Blazing a new path for Emery-Dreifuss Muscular Dystrophy

News from the Cell Biology Meeting in San Francisco

Bushwhacking through the cellular jungle, researchers are always relieved to stumble across a known molecular pathway. Imagine their excitement at finding a major intersection in unmapped territory. Antoine Muchir and Howard Worman at the Columbia University College of Physicians & Surgeons in New York and their colleagues in France, have discovered a cellular “crossroads” that links the function of the MAP kinase pathway, long implicated in heart failure, to A-type nuclear lamins. Mutations in LMNA, the gene encoding all A-type lamins, cause at least two heritable diseases that affect the heart: Dilated Cardiomyopathy with conduction system defects (DC) and Emery-Dreifuss Muscular Dystrophy (EDMD), which affects muscles and tendons in addition to causing life-threatening cardiomyopathy and cardiac conduction system defects. Muchir presented the findings Sunday at the 45th Annual Meeting of the American Society for Cell Biology in San Francisco.

Instead of using a machete, these cellular trailblazers followed a mouse. The researchers created a “knock-in” model mouse by replacing the normal mouse LMNA gene with a mutated human gene that causes EDMD. Lamin proteins form a network of filaments inside the nucleus, conferring shape and mechanical stability, but they are also “used” by many other proteins and pathways in the nucleus, for a variety of purposes. Mutations in LMNA cause a wide range of human diseases–besides DC and EDMD, these “laminopathies” include other heritable forms of muscular dystrophy, lipodystrophy, neuropathy, bone disorders and accelerated aging (progeria) syndromes.

But no one knew why defective A-type lamins, which are expressed in almost all differentiated cells in the body, specifically affected the heart. Muchir and collaborators used their ’knock-in’ EDMD model mouse to test the immediate effects of this lamin mutation on gene expression. Taking cardiac muscle from the genetically altered mice, the researchers used “gene chip” DNA microarrays to rapidly screen for changes in expression levels. Unlike normal mouse hearts, the mutant hearts showed increased expression of genes encoding MAP kinases, which were previously implicated in heart hypertrophy and failure. These same experiments also revealed changes in the expression of genes encoding other components of the muscle contraction apparatus, an angiogenesis factor and a heart hormone. All three play roles in other forms of cardiomyopathy.

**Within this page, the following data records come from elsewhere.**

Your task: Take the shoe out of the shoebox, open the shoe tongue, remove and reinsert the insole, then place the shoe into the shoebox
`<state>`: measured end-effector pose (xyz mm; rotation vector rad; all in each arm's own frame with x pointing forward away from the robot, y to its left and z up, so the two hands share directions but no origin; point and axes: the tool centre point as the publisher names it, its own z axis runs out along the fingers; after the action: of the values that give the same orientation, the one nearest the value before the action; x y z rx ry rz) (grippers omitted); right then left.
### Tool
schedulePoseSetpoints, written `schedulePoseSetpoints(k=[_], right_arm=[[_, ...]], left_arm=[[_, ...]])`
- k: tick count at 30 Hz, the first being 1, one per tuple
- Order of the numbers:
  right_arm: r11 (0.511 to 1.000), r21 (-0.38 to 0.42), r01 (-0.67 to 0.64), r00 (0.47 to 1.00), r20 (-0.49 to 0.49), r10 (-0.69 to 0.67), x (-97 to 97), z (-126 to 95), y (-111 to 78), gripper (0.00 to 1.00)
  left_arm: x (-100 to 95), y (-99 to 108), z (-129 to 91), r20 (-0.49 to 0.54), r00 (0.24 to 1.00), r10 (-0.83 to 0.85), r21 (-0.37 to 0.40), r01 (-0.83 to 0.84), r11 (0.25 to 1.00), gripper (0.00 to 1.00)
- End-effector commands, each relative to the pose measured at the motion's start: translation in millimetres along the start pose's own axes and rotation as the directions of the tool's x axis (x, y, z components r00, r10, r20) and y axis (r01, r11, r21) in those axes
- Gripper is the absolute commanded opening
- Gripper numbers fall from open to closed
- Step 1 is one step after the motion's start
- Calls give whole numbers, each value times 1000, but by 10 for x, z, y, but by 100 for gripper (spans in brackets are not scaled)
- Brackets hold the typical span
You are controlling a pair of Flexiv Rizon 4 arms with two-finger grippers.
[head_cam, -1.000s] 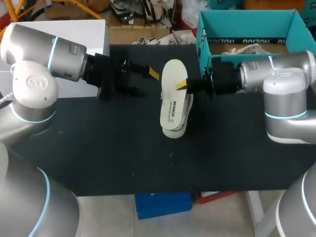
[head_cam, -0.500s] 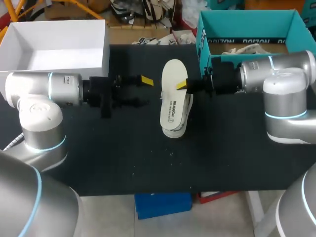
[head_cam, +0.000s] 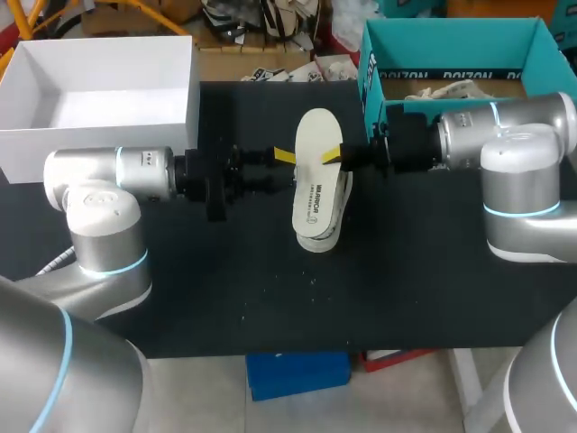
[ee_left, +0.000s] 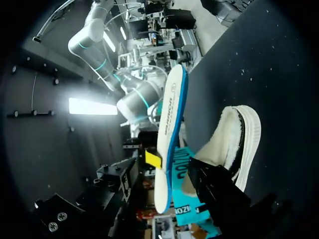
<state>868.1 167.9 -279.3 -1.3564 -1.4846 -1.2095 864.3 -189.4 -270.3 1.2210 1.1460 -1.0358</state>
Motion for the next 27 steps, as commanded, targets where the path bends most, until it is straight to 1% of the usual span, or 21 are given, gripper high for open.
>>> schedulePoseSetpoints(k=[1, 7, 10, 14, 15, 16, 17, 20, 27], right_arm=[[1000, -3, 0, 1000, 0, 0, -2, 8, -5, 0], [1000, -3, 0, 1000, 0, 0, -2, 8, -5, 0], [1000, -3, 0, 1000, 0, 0, -2, 8, -5, 0], [1000, -3, 0, 1000, 0, 0, -2, 8, -5, 0], [1000, -3, 0, 1000, 0, 0, -2, 8, -5, 0], [1000, -3, 0, 1000, 0, 0, -2, 8, -5, 0], [1000, -3, 0, 1000, 0, 0, -2, 8, -5, 0], [1000, -3, 0, 1000, 0, 0, -2, 8, -5, 0], [1000, -3, 0, 1000, 0, 0, -2, 8, -5, 0]], left_arm=[[82, 66, 145, 16, 1000, 0, -1, 0, 1000, 42], [97, 87, 246, 39, 999, -3, -7, 3, 1000, 41], [98, 106, 292, 58, 998, -14, 1, 14, 1000, 42], [86, 114, 332, 64, 998, -8, 0, 8, 1000, 39], [84, 116, 342, 67, 998, -7, 1, 7, 1000, 33], [84, 117, 350, 68, 998, -7, 1, 7, 1000, 23], [85, 117, 358, 69, 998, -6, 1, 6, 1000, 21], [87, 122, 380, 71, 997, -6, -1, 6, 1000, 23], [76, 126, 427, 75, 997, -8, -4, 8, 1000, 20]])
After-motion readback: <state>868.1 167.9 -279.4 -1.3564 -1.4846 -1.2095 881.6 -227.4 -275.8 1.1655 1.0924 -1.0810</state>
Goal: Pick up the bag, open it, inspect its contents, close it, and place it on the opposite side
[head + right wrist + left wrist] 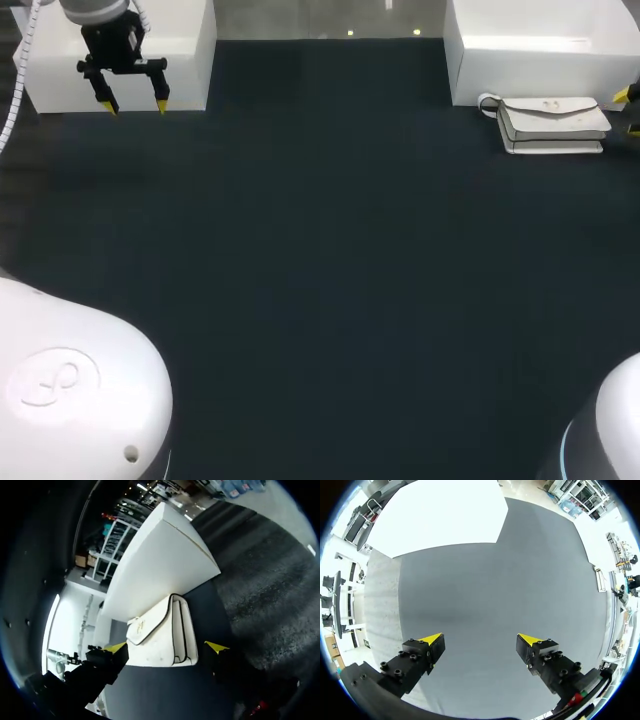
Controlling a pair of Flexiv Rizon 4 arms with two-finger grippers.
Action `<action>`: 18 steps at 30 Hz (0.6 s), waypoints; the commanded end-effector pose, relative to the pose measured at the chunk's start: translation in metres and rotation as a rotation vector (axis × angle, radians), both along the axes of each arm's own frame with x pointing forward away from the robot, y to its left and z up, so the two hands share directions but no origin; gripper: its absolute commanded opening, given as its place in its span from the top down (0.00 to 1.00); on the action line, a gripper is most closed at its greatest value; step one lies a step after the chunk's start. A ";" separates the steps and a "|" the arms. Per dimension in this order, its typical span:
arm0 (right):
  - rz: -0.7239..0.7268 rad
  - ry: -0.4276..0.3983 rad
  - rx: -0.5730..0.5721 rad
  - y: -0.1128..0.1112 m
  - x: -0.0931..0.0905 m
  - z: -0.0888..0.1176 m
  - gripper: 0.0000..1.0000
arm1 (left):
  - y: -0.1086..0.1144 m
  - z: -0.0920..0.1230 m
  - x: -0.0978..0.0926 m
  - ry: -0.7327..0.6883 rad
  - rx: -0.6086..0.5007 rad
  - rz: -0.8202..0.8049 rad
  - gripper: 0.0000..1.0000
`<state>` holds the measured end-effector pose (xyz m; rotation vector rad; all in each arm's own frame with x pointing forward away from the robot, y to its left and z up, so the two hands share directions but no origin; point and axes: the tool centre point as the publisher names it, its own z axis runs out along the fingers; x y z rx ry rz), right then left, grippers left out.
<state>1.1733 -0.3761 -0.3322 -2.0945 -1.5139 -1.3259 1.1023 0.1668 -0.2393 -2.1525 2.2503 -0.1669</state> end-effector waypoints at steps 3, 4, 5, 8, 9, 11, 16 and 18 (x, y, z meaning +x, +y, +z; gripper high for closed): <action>0.414 0.396 -0.072 0.003 -0.018 0.026 0.00 | 0.000 0.000 0.000 0.001 0.001 0.000 0.00; 0.399 0.398 -0.109 0.004 -0.021 0.030 0.00 | 0.000 0.000 0.000 0.001 0.001 0.000 0.00; 0.390 0.401 -0.134 0.005 -0.024 0.033 0.00 | 0.000 0.000 0.000 0.001 0.001 0.000 0.00; 0.357 0.396 -0.227 0.010 -0.034 0.046 0.00 | 0.000 0.000 0.000 0.001 0.001 0.000 0.00; 0.350 0.397 -0.249 0.012 -0.037 0.050 0.00 | 0.000 0.000 0.000 0.001 0.001 0.000 0.00; 0.339 0.400 -0.297 0.018 -0.043 0.057 0.00 | 0.000 0.000 0.000 0.001 0.001 0.000 0.00; 0.314 0.411 -0.409 0.034 -0.056 0.068 0.00 | 0.000 0.000 0.000 0.001 0.001 0.000 0.00; 0.315 0.412 -0.435 0.040 -0.060 0.072 0.00 | 0.000 0.000 0.000 0.001 0.001 0.000 0.00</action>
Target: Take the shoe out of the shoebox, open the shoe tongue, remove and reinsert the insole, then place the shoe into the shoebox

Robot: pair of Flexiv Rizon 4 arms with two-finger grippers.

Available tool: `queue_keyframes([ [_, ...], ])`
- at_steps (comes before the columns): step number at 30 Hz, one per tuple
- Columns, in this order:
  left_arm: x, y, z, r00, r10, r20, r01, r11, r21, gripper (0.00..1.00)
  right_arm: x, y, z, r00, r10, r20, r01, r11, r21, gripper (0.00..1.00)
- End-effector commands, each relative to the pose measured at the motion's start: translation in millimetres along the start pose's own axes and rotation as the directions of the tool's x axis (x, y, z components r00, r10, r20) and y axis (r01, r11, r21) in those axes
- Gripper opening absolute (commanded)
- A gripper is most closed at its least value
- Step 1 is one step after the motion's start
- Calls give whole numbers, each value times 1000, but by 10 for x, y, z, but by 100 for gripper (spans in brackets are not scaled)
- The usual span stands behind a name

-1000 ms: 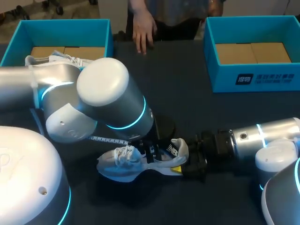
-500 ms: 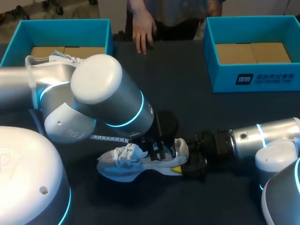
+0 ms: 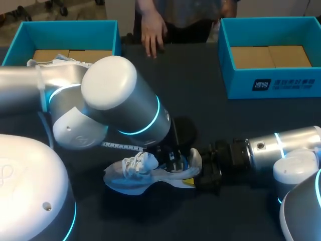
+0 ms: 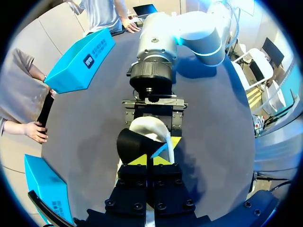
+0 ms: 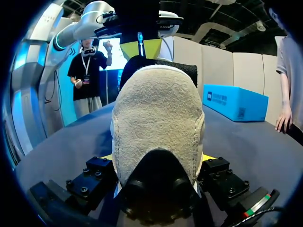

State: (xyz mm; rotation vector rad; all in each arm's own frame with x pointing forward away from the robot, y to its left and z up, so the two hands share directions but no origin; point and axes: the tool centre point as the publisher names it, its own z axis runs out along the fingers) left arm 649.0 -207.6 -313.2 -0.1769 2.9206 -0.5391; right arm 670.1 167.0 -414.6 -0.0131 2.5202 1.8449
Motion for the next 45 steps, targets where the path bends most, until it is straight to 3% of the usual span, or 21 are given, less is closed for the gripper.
queue_keyframes([
  [1, -9, -91, 49, 1000, 3, 2, -3, 1000, -29, 0, 7, 16, 10, 1000, 0, 2, 0, 1000, 3, 0],
  [2, -14, -81, 41, 1000, 3, 0, -3, 1000, -30, 4, 7, 16, 10, 1000, 0, 2, 0, 1000, 3, 0],
  [4, -7, -51, 7, 1000, 6, 3, -6, 999, -32, 26, 7, 16, 10, 1000, 0, 2, 0, 1000, 3, 0],
  [7, 5, -12, -42, 1000, 21, 11, -21, 999, -38, 40, 7, 16, 10, 1000, 0, 2, 0, 1000, 3, 0],
  [17, 57, 101, -194, 997, 59, 51, -56, 996, -67, 56, 7, 16, 10, 1000, 0, 2, 0, 1000, 3, 0],
  [29, 69, 88, -350, 984, 152, 91, -139, 981, -133, 50, 7, 16, 10, 1000, 0, 2, 0, 1000, 3, 0],
  [33, 75, 64, -412, 979, 187, 81, -173, 973, -155, 61, 7, 16, 10, 1000, 0, 2, 0, 1000, 3, 0],
  [40, 124, 2, -397, 962, 260, 81, -239, 949, -204, 56, 7, 16, 10, 1000, 0, 2, 0, 1000, 3, 0],
  [45, 166, -5, -382, 948, 298, 112, -266, 935, -232, 61, 7, 16, 10, 1000, 0, 2, 0, 1000, 3, 0],
])
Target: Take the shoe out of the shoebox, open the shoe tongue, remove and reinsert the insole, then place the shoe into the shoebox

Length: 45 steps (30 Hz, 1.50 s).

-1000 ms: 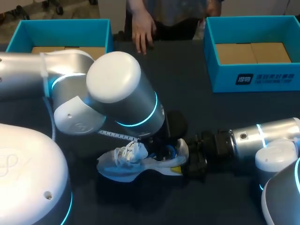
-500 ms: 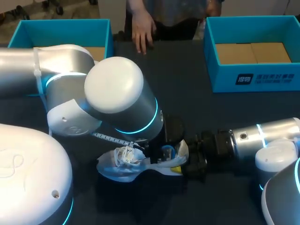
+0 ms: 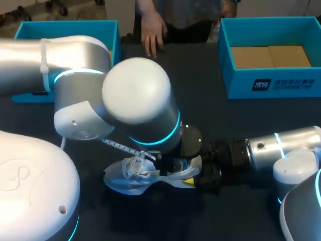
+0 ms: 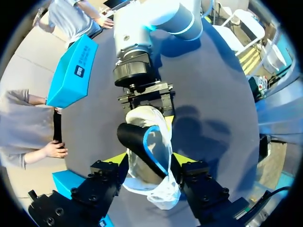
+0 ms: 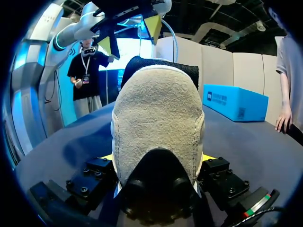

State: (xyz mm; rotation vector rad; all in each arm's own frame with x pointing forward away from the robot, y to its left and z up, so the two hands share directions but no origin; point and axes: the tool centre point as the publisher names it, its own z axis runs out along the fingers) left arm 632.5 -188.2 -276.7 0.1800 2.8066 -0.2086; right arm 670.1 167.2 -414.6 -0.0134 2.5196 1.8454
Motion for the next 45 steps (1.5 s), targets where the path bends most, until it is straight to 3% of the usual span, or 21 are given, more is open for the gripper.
queue_keyframes([
  [1, 69, -97, 34, 1000, 10, 22, -9, 999, -41, 62, 8, 15, 8, 1000, 0, 2, 0, 1000, 4, 0],
  [6, 81, -91, 79, 999, 35, 14, -34, 998, -52, 65, 8, 15, 8, 1000, 0, 2, 0, 1000, 4, 0],
  [10, 64, -91, 100, 1000, 17, 12, -17, 999, -39, 100, 8, 15, 8, 1000, 0, 2, 0, 1000, 4, 0],
  [21, 50, -92, 89, 1000, 14, -17, -14, 999, -35, 100, 8, 15, 8, 1000, 0, 2, 0, 1000, 4, 0],
  [24, 45, -106, 95, 995, 73, 61, -73, 997, 0, 100, 8, 15, 8, 1000, 0, 2, 0, 1000, 4, 0],
  [29, 54, -118, 138, 976, 115, 183, -113, 993, -18, 100, 8, 15, 8, 1000, 0, 2, 0, 1000, 4, 0],
  [35, -28, -130, 219, 961, 131, 243, -127, 991, -33, 100, 8, 15, 8, 1000, 0, 2, 0, 1000, 4, 0],
  [36, -39, -133, 222, 960, 134, 245, -131, 991, -28, 99, 8, 15, 8, 1000, 0, 2, 0, 1000, 4, 0],
  [39, -77, -153, 240, 954, 143, 264, -139, 990, -35, 80, 8, 15, 8, 1000, 0, 2, 0, 1000, 4, 0],
  [40, -88, -166, 251, 946, 158, 284, -151, 987, -48, 70, 8, 15, 8, 1000, 0, 2, 0, 1000, 4, 0],
  [45, -97, -203, 295, 930, 215, 297, -202, 977, -75, 53, 8, 15, 8, 1000, 0, 2, 0, 1000, 4, 0],
])
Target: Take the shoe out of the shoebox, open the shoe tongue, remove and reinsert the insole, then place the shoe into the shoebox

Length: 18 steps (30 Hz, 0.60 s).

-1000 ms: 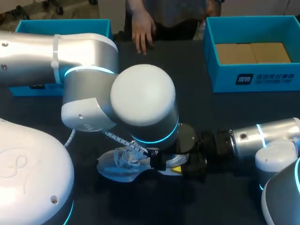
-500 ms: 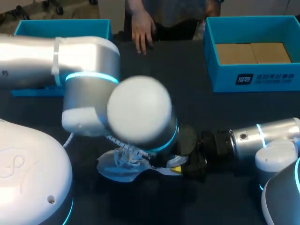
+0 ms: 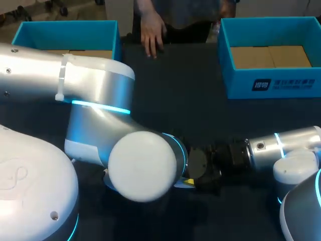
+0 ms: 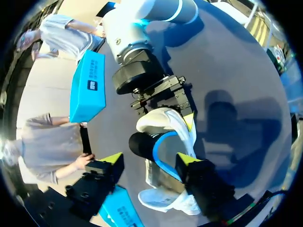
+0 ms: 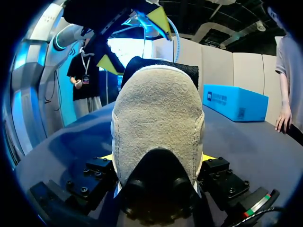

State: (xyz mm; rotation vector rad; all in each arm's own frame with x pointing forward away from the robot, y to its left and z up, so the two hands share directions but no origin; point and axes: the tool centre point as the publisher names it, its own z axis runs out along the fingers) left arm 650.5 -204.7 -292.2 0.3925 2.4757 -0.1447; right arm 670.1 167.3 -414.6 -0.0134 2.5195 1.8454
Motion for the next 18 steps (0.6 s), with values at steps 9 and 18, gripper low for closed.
queue_keyframes([
  [9, 114, -161, 109, 990, 127, 54, -124, 991, -46, 58, 8, 15, 8, 1000, 0, 2, 0, 1000, 4, 0],
  [18, 105, -199, 155, 980, 181, 86, -174, 981, -81, 49, 8, 15, 8, 1000, 0, 2, 0, 1000, 4, 0],
])
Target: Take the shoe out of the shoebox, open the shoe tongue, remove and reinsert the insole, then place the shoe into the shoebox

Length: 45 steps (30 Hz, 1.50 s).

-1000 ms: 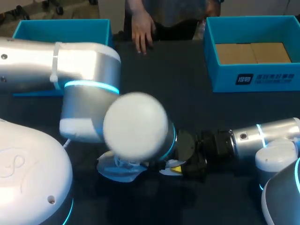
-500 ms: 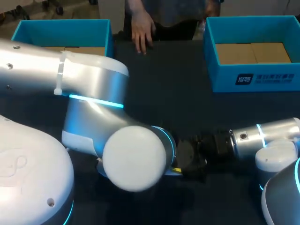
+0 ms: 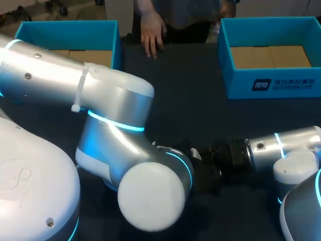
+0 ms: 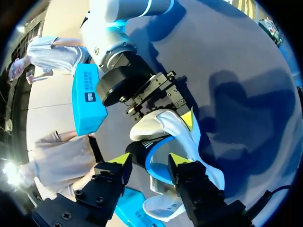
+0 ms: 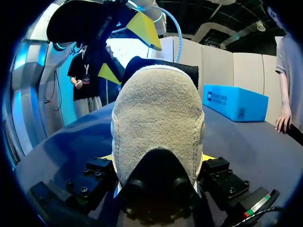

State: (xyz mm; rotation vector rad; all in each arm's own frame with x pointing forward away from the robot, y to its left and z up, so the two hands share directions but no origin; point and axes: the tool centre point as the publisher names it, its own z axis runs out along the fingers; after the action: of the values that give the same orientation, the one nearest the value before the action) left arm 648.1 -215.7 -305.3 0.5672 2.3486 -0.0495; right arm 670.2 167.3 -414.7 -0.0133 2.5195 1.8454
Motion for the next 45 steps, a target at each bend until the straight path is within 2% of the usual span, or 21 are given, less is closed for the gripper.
queue_keyframes([
  [1, 20, -97, 45, 1000, 15, 11, -15, 999, -43, 48, 8, 15, 8, 1000, 0, 2, 0, 1000, 4, 0],
  [6, 4, -91, 48, 999, 50, 3, -49, 998, -29, 47, 8, 15, 8, 1000, 0, 2, 0, 1000, 4, 0],
  [11, -29, -83, 52, 998, 70, 5, -70, 997, -15, 41, 8, 15, 8, 1000, 0, 2, 0, 1000, 4, 0],
  [15, -56, -95, 75, 996, 83, 14, -83, 996, -18, 40, 8, 15, 8, 1000, 0, 2, 0, 1000, 4, 0],
  [16, -69, -105, 100, 996, 83, 27, -83, 996, -28, 33, 8, 15, 8, 1000, 0, 2, 0, 1000, 4, 0],
  [17, -70, -105, 104, 996, 82, 28, -81, 996, -30, 20, 8, 15, 8, 1000, 0, 2, 0, 1000, 4, 0],
  [18, -70, -101, 112, 997, 74, 38, -73, 997, -38, 0, 8, 15, 8, 1000, 0, 2, 0, 1000, 4, 0],
  [29, -6, 51, 108, 994, -80, 69, 82, 996, -27, 0, 8, 15, 8, 1000, 0, 2, 0, 1000, 4, 0],
  [45, -144, 146, 91, 943, -322, 89, 323, 946, -1, 0, 8, 15, 8, 1000, 0, 2, 0, 1000, 4, 0],
])
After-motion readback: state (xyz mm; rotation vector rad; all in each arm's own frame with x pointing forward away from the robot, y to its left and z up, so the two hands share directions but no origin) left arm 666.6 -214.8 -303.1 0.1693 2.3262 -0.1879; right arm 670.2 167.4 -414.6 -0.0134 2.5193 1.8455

As for MAP kinases, the laminopathy connection couldn’t have turned up a more promising pathway. Short for “mitogen-activated pathway,” the MAP kinase family influences many aspects of cell life including gene expression, mitosis, differentiation and apoptosis (programmed cell death). MAP kinases have attracted basic researchers for decades, and pharmaceutical companies have begun developing MAP kinase inhibitors as potential therapeutic agents. The trail blazed here by Muchir and colleagues opens the possibility that MAP kinase inhibitors could be used to treat lamin-related cardiomyopathies.